What you will do => Restate, word for word and with no pictures, the stretch of lines in the data below that begins at the line with "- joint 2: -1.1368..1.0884" and ends at the line with "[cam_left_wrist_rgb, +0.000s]", inclusive.

Top of Data block

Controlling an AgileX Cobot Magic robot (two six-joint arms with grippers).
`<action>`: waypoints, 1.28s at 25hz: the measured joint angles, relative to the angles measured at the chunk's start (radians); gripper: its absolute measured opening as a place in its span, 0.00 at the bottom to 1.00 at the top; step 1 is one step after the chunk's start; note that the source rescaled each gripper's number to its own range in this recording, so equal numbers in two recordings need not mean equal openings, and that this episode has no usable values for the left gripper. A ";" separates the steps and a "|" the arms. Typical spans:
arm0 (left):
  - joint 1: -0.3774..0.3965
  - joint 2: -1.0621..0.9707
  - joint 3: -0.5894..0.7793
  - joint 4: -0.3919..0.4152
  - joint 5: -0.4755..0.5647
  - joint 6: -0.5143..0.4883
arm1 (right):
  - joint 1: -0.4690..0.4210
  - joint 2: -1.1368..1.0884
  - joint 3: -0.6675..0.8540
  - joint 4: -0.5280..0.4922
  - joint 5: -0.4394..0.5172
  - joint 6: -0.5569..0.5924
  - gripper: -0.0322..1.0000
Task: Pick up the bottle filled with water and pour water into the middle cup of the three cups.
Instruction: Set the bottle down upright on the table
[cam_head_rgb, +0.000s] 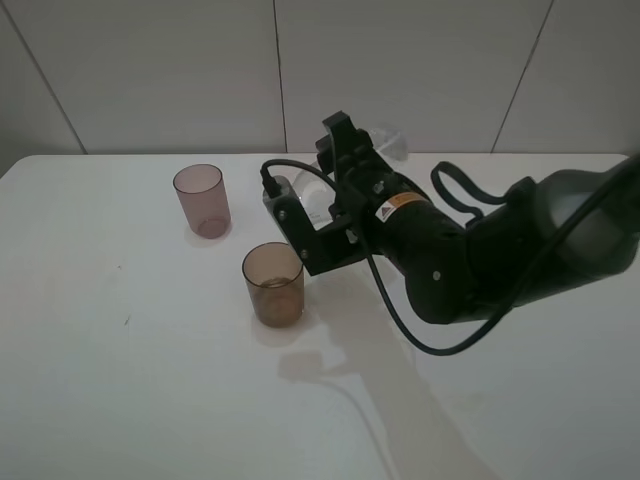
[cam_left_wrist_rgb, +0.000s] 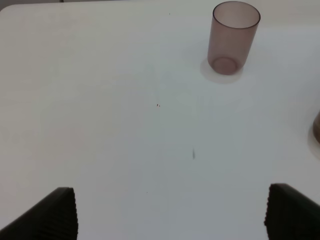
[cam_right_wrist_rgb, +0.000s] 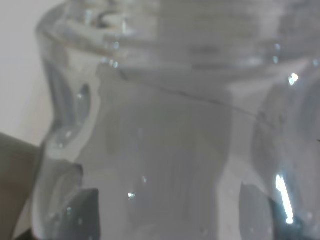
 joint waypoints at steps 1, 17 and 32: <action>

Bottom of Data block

Written answer =>
  - joint 2: -1.1368..1.0884
  - joint 3: -0.6675..0.8540
  - joint 4: -0.5280..0.4922
  - joint 5: -0.4394..0.5172
  - joint 6: -0.5569..0.5924
  - gripper: -0.0322..1.0000
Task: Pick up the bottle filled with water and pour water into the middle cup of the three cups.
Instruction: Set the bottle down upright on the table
[cam_head_rgb, +0.000s] 
[cam_left_wrist_rgb, +0.000s] 

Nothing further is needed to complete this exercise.